Every SaaS platform with a reasonably cheap offering deals with these. I work for a recognizable SaaS and there are checks that flag both the accounts and reports the credit cards that are used after a fairly low threshold of "add payment method attempts". High levels of fraud usage hurt your reputation with payment processors and that's bad for business.

It doesn't stop the truly determined ones I'm sure, but it does mean that it adds complexity. You don't need to be impossible to test cards on, you just need to be harder to use than someone else (like a lower resource charity). We've even debated "fake accepting" some payment methods after we're confident it's someone trying to find working credit card numbers to add some false positives into the mix.

Yup.
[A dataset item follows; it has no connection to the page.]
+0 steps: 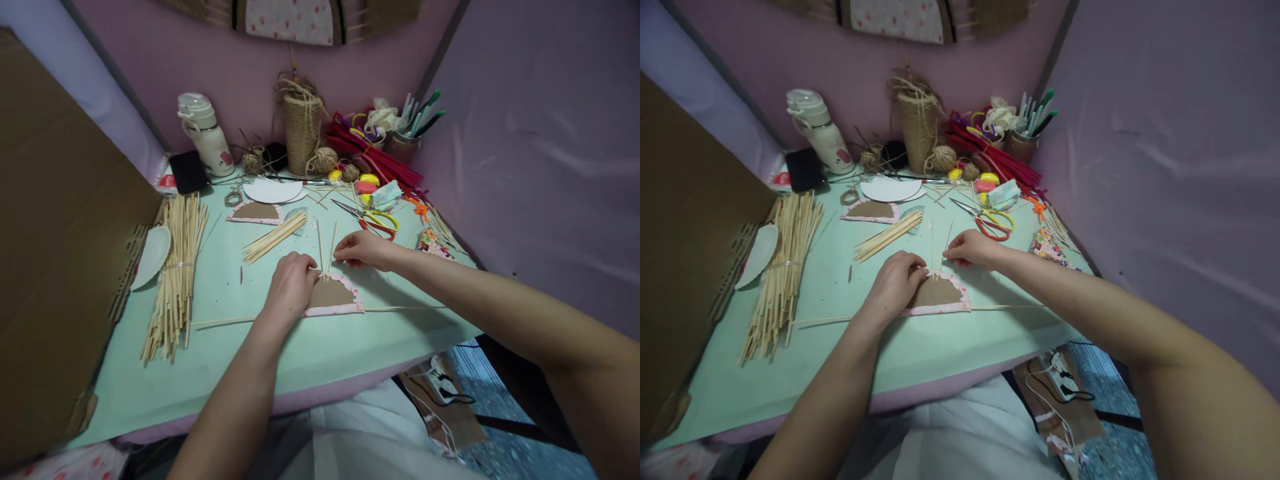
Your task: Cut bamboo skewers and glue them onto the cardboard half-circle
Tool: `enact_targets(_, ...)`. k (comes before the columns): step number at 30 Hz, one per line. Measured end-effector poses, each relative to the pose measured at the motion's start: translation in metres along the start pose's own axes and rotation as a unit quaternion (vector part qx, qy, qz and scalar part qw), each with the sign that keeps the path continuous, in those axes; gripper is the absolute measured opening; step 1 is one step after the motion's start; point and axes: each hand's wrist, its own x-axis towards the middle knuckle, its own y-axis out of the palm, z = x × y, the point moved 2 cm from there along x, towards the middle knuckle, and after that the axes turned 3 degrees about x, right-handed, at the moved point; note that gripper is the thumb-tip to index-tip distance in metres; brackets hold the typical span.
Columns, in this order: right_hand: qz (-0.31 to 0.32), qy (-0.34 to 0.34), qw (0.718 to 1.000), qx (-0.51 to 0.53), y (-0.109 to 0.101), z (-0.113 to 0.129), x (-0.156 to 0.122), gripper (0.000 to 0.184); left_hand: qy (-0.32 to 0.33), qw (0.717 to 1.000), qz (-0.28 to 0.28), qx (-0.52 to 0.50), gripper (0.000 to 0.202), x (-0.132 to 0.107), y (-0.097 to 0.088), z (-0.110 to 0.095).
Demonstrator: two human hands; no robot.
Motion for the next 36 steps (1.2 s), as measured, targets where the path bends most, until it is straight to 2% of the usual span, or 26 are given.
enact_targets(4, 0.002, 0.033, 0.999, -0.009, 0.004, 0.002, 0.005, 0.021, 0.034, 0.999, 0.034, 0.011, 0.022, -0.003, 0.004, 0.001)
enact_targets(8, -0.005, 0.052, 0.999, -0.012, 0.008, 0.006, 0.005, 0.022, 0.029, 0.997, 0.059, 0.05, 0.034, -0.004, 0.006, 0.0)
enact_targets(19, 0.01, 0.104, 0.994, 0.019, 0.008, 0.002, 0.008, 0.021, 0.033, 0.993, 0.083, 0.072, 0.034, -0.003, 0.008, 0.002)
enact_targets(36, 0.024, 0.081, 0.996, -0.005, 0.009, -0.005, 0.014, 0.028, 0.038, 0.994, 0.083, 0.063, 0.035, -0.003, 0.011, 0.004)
Charitable donations are a way to spend money without it pointing to you and thus a common test for a stolen card.

Definitely an issue. I don't really like the idea of long-term Patreon-eseque relationship between the individual user and the attestor/issuer site, but it could be done. The charitable giving is more of a means-to-and-end than a goal, functioning as a kind of "observed spending" which is harder to fake than, say, buying something from yourself on ebay.

If tokens had to mature for X days before being used that could deter laundering pretty handily, but stopping "tests" of cards would require hiding payment errors from the user for a certain period... which would not be a great experience.

what happens if you don't invalidate them?